**Instructions for the task**. Please count how many lines below contain the word "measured" and give nothing but that figure.
####
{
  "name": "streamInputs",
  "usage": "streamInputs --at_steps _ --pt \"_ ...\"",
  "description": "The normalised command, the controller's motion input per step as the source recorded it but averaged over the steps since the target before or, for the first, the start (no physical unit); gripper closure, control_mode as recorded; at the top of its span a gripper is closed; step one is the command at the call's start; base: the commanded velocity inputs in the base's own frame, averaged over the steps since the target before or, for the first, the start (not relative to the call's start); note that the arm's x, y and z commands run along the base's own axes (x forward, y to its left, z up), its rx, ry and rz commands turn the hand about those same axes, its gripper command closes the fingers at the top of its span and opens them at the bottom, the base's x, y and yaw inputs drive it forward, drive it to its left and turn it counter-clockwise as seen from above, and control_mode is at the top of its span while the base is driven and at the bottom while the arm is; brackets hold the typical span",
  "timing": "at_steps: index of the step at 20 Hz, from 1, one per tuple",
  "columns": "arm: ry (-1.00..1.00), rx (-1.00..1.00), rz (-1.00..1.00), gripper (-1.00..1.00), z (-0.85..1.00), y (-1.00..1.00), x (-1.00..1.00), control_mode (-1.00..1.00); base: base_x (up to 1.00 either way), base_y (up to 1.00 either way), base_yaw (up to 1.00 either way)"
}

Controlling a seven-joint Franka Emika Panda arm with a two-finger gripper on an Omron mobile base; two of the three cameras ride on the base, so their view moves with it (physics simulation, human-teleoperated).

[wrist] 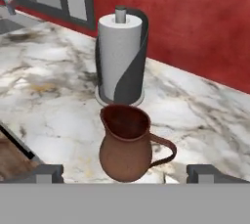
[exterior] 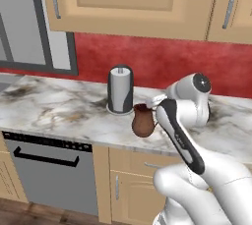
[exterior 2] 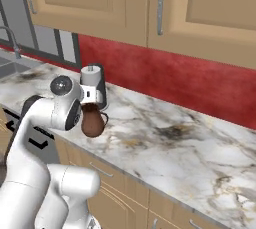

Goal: Move the boxed food and garlic from the top shelf to the second highest shelf to make space. Then, place the pitcher from the counter on the cleared top shelf.

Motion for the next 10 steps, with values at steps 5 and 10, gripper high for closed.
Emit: streamInputs --at_steps 5,10 --pt "0.00 -0.01 0.36 -1.00 -0.30 -0.16 0.46 -1.00 0.00 0.00 0.00" --pt "0.01 -0.15 0.37 -1.00 -0.22 -0.14 0.08 -1.00 0.00 0.00 0.00"
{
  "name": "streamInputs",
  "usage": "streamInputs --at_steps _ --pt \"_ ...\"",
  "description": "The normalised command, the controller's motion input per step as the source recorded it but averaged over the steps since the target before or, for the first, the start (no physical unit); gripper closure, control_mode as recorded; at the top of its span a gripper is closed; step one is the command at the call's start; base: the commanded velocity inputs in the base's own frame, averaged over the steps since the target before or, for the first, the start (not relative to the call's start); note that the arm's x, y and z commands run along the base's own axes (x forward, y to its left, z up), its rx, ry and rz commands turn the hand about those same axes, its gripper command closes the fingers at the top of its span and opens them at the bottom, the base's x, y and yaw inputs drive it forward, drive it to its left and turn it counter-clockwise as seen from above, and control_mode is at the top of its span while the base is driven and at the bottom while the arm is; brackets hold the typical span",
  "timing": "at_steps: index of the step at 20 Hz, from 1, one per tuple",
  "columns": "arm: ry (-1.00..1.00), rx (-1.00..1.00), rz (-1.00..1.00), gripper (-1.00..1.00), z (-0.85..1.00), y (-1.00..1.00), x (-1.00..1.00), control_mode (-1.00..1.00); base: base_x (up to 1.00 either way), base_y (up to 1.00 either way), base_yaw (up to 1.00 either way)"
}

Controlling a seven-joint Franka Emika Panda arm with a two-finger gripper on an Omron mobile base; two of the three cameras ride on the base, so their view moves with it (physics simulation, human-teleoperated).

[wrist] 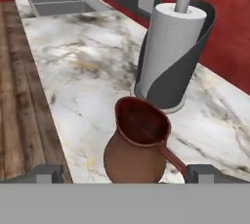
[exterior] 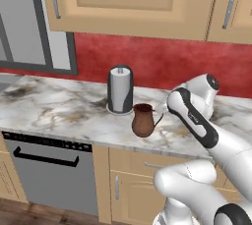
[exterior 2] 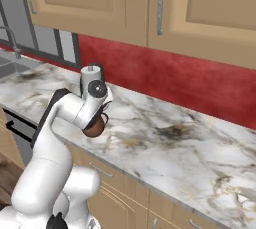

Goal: Move the boxed food and garlic from the top shelf to the second highest shelf to make space. Then, place the pitcher from the counter on the cleared top shelf.

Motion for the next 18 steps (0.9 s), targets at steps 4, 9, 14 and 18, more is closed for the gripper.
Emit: streamInputs --at_steps 4,9,14,18 --pt "0.08 -0.26 0.32 -1.00 0.00 -0.21 -0.04 -1.00 0.00 0.00 0.00" --pt "0.03 -0.13 0.31 -1.00 -0.09 -0.35 0.00 -1.00 0.00 0.00 0.00" --pt "-0.04 0.00 0.17 -1.00 -0.59 -0.11 0.00 -1.00 0.00 0.00 0.00" --pt "-0.09 0.00 0.05 -1.00 -0.68 0.00 0.01 -1.00 0.00 0.00 0.00"
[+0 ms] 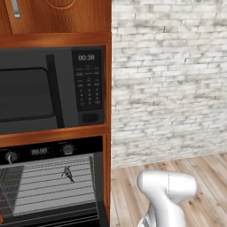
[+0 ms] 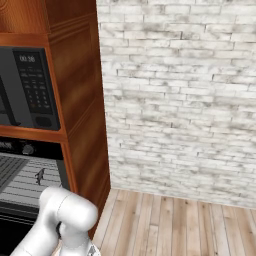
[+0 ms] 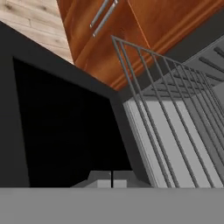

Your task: Take the fish from the oven and place it on the plate on the counter.

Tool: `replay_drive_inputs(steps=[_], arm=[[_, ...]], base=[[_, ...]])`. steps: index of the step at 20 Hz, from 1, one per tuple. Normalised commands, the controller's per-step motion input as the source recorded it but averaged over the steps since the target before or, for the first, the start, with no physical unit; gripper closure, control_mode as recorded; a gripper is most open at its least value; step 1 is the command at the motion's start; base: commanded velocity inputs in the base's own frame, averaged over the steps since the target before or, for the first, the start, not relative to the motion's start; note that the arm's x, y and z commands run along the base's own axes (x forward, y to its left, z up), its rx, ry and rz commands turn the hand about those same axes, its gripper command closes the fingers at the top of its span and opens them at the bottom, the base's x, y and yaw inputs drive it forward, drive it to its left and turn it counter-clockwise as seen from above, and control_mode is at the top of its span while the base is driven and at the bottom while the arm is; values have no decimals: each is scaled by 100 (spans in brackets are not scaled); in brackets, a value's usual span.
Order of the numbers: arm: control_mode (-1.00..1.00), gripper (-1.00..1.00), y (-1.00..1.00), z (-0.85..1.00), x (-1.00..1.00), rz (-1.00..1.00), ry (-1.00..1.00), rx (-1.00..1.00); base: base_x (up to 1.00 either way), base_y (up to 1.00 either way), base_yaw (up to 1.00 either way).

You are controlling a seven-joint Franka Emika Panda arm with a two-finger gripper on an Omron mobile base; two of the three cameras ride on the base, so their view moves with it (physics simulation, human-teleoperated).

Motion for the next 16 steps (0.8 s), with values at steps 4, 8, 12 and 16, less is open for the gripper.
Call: replay_drive_inputs(steps=[4, 8, 12, 16], arm=[[-100, 100, 0, 99, -62, 0, -18, 16], [-100, 100, 0, 100, -41, 0, -14, 18], [-100, 100, 0, 100, -17, 0, -15, 16], [-100, 100, -11, 94, -1, -3, -2, 16]], base=[[0, 0, 0], [0, 0, 0], [0, 0, 0], [0, 0, 0]])
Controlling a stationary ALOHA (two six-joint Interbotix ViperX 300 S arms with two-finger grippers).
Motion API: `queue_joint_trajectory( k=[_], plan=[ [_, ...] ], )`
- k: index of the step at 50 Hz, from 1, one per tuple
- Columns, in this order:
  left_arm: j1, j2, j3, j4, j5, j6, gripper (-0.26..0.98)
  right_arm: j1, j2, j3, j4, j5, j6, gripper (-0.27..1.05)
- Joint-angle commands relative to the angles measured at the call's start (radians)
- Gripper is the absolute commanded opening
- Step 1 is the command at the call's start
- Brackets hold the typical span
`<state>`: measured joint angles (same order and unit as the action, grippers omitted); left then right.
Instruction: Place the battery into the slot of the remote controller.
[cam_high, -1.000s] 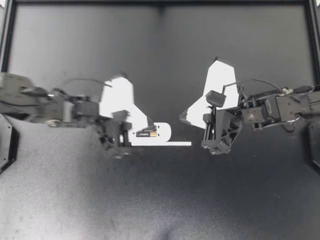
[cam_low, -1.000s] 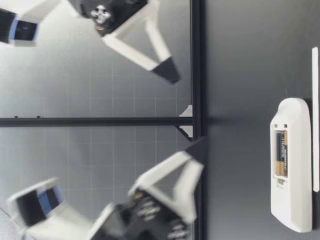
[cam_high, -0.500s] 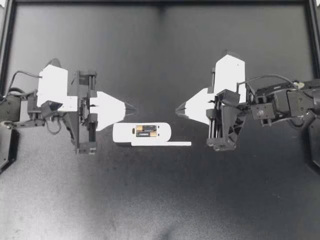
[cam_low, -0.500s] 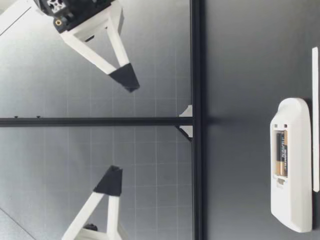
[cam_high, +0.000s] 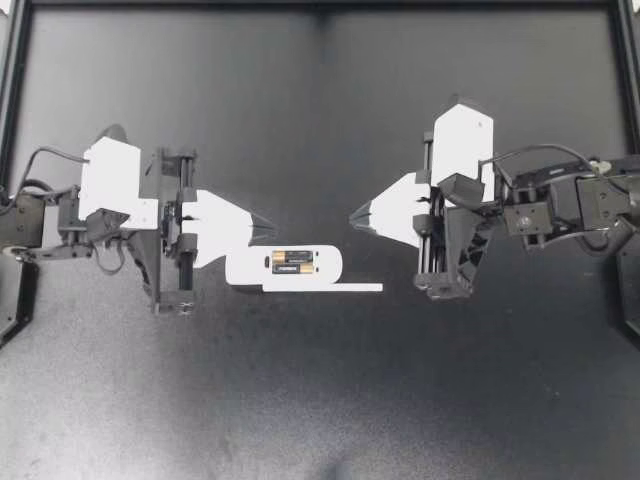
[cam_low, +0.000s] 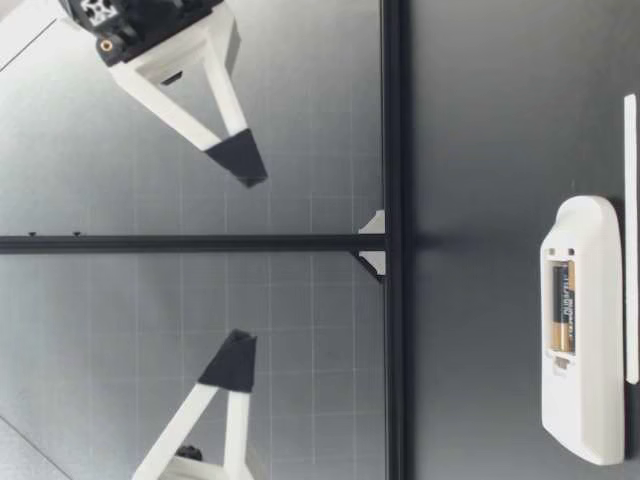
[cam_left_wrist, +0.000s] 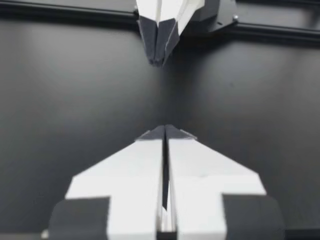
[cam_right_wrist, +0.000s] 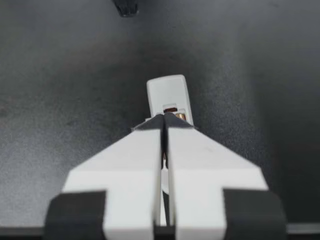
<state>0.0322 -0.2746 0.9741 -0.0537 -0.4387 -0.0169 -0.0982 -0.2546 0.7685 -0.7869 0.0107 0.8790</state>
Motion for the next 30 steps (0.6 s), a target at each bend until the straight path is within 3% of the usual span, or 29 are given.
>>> queue_joint_trajectory(
  k=[1,30],
  plan=[
    [-0.003,-0.005,-0.012,-0.002,-0.005,0.002,-0.15,-0.008,-0.028,-0.017,0.000,-0.009,0.000,-0.14],
    [-0.002,0.002,-0.025,-0.002,-0.011,0.003,-0.15,-0.008,-0.054,-0.003,0.002,-0.037,0.005,-0.14]
  ],
)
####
**Finished task**. 2